Exact copies of all the records below should be returned.

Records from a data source
++++

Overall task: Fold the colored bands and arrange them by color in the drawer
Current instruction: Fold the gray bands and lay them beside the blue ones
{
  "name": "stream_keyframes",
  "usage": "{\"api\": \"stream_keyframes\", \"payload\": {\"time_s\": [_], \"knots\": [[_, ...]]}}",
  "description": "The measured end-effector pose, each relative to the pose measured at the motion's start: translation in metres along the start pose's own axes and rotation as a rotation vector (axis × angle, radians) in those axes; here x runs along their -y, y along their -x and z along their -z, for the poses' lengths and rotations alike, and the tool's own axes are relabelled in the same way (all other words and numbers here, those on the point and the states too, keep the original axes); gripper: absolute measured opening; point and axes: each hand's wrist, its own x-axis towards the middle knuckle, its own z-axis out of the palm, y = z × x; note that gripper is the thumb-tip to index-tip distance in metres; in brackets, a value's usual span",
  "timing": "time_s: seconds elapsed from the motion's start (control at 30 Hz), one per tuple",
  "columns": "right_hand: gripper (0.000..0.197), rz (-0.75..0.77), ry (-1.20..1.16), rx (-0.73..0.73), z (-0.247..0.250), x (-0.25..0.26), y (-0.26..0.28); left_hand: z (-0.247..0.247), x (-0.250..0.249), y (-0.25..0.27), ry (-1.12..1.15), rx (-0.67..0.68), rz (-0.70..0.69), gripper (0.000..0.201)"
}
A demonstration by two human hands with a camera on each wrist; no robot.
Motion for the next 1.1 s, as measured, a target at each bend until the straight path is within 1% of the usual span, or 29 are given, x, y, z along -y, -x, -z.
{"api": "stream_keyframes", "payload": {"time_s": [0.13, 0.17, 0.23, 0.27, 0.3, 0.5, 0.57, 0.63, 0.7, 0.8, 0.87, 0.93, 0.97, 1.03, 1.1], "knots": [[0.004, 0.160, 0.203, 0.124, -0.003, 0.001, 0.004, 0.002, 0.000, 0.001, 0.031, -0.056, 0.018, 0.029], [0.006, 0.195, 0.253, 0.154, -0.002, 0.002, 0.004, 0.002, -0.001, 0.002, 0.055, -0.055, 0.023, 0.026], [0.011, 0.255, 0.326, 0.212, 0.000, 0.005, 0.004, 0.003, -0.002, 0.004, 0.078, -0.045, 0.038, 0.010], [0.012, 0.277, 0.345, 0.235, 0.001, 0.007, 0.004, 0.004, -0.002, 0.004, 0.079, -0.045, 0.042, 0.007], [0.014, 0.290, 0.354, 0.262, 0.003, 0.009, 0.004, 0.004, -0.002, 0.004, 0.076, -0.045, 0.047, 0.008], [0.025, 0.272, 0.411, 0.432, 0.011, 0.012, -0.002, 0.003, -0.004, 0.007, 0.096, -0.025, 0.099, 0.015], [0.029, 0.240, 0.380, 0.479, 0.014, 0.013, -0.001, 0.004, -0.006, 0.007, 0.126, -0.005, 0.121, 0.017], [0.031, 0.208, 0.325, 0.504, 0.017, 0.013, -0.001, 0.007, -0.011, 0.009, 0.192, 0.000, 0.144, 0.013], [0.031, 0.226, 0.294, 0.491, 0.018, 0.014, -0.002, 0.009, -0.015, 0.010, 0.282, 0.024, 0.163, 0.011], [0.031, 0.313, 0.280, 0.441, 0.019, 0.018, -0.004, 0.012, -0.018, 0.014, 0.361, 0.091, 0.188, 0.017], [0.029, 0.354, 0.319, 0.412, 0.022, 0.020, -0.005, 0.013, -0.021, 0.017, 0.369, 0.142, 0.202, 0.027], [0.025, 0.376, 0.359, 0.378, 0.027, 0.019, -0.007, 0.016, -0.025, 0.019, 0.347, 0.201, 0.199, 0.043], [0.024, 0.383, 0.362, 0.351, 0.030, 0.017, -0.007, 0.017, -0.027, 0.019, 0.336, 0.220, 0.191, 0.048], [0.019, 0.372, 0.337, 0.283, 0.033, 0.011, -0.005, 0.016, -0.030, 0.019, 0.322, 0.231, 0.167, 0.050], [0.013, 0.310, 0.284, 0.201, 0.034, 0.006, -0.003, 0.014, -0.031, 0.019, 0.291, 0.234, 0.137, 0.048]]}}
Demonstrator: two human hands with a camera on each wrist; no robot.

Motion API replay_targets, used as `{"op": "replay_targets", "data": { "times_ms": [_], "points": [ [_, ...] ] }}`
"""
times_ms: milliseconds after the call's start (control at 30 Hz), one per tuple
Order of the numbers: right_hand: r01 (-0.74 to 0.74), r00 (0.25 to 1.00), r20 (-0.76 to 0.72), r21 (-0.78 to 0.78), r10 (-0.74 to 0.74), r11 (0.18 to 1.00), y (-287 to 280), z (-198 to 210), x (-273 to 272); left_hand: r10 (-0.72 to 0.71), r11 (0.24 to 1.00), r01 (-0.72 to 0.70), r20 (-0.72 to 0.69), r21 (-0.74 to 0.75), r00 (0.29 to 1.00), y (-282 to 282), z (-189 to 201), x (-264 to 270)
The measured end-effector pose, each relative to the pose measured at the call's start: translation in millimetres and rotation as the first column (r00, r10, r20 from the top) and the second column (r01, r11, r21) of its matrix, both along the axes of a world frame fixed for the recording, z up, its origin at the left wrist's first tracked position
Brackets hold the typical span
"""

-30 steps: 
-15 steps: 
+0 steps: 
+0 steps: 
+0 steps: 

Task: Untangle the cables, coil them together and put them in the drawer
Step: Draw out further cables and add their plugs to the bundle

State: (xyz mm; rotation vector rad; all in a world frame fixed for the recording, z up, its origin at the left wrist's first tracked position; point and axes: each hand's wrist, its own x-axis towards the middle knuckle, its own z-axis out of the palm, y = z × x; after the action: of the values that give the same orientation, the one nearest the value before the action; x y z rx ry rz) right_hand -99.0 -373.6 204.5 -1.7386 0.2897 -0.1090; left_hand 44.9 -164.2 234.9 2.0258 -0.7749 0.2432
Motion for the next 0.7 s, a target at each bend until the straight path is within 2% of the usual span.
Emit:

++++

Result of this exercise =>
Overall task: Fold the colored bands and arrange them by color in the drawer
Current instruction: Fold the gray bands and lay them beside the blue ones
{
  "name": "stream_keyframes",
  "usage": "{\"api\": \"stream_keyframes\", \"payload\": {\"time_s\": [_], \"knots\": [[_, ...]]}}",
  "description": "The measured end-effector pose, each relative to the pose measured at the motion's start: translation in metres along the start pose's own axes and rotation as a rotation vector (axis × angle, radians) in those axes; here x runs along their -y, y along their -x and z along their -z, for the poses' lengths and rotations alike, and the tool's own axes are relabelled in the same way (all other words and numbers here, those on the point and the states too, keep the original axes); gripper: absolute measured opening; point and axes: each hand's wrist, its own x-axis towards the middle knuckle, its own z-axis out of the palm, y = z × x; note that gripper is the thumb-tip to index-tip distance in metres; in brackets, a value's usual span",
  "timing": "time_s: seconds elapsed from the motion's start (control at 30 Hz), one per tuple",
  "columns": "right_hand: gripper (0.000..0.197), rz (-0.75..0.77), ry (-1.20..1.16), rx (-0.73..0.73), z (-0.247..0.250), x (-0.25..0.26), y (-0.26..0.28); left_hand: z (-0.247..0.247), x (-0.250..0.249), y (-0.25..0.27), ry (-1.12..1.15), rx (-0.67..0.68), rz (-0.70..0.69), gripper (0.000..0.201)"
}
A demonstration by two human hands with a camera on each wrist; no robot.
Motion for the next 1.1 s, as measured, a target at each bend until the straight path is within 1% of the usual span, or 29 are given, x, y, z along -y, -x, -z.
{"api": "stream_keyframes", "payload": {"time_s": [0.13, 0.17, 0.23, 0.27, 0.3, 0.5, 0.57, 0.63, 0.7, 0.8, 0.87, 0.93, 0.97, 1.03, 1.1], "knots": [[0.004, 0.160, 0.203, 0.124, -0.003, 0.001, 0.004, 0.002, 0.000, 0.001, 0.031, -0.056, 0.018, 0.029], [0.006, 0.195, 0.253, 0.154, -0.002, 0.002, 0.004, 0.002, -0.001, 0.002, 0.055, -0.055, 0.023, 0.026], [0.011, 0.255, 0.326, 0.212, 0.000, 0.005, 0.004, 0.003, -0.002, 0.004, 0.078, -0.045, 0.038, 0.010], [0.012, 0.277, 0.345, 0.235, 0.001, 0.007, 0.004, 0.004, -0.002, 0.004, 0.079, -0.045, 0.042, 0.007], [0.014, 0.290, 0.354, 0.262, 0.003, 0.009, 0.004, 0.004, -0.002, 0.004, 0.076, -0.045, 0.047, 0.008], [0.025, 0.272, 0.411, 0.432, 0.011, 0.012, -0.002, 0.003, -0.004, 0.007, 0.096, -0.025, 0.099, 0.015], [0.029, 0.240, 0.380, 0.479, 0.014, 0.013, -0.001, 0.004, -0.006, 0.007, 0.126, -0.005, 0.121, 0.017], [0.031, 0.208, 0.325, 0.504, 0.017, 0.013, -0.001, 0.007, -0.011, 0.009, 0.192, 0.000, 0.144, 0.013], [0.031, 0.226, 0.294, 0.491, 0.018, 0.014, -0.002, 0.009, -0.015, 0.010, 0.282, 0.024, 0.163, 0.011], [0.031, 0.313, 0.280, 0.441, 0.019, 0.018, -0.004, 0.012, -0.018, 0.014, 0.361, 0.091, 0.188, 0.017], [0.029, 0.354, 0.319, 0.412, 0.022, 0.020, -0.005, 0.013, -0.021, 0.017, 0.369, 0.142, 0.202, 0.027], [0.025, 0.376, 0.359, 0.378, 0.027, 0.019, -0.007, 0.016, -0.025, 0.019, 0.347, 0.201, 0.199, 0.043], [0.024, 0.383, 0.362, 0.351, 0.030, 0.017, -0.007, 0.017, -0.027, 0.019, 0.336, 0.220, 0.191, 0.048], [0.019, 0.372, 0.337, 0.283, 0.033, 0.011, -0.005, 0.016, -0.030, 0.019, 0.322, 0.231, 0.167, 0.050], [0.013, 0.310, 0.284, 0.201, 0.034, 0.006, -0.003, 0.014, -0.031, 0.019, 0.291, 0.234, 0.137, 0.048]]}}
Demonstrator: two human hands with a camera on each wrist; no robot.

Motion API replay_targets, used as `{"op": "replay_targets", "data": { "times_ms": [_], "points": [ [_, ...] ] }}`
"""
times_ms: milliseconds after the call's start (control at 30 Hz), one per tuple
Order of the numbers: right_hand: r01 (-0.74 to 0.74), r00 (0.25 to 1.00), r20 (-0.76 to 0.72), r21 (-0.78 to 0.78), r10 (-0.74 to 0.74), r11 (0.18 to 1.00), y (-287 to 280), z (-198 to 210), x (-273 to 272); left_hand: r10 (-0.72 to 0.71), r11 (0.24 to 1.00), r01 (-0.72 to 0.70), r20 (-0.72 to 0.69), r21 (-0.74 to 0.75), r00 (0.29 to 1.00), y (-282 to 282), z (-189 to 201), x (-264 to 270)
The measured end-effector pose, each relative to the pose measured at the call's start: translation in millimetres and rotation as the first column (r00, r10, r20 from the top) and the second column (r01, r11, r21) of its matrix, both along the axes of a world frame fixed for the recording, z up, its origin at the left wrist's first tracked position
Brackets hold the typical span
"""

-30 steps: 
-15 steps: 
+0 steps: 
+0 steps: 
+0 steps: 

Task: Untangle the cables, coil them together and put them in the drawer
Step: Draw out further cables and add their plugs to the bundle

State: (xyz mm; rotation vector rad; all in a world frame fixed for the recording, z up, its origin at the left wrist's first tracked position; point and axes: each hand's wrist, its own x-axis towards the middle knuckle, its own z-axis out of the palm, y = z × x; after the action: of the values that give the same orientation, the one nearest the value before the action; x y z rx ry rz) right_hand -99.0 -373.6 204.5 -1.7386 0.2897 -0.1090; left_hand 44.9 -164.2 234.9 2.0258 -0.7749 0.2432
Motion for the next 0.7 s, a target at each bend until the straight path is within 2% of the usual span.
Emit:

That completes the exercise.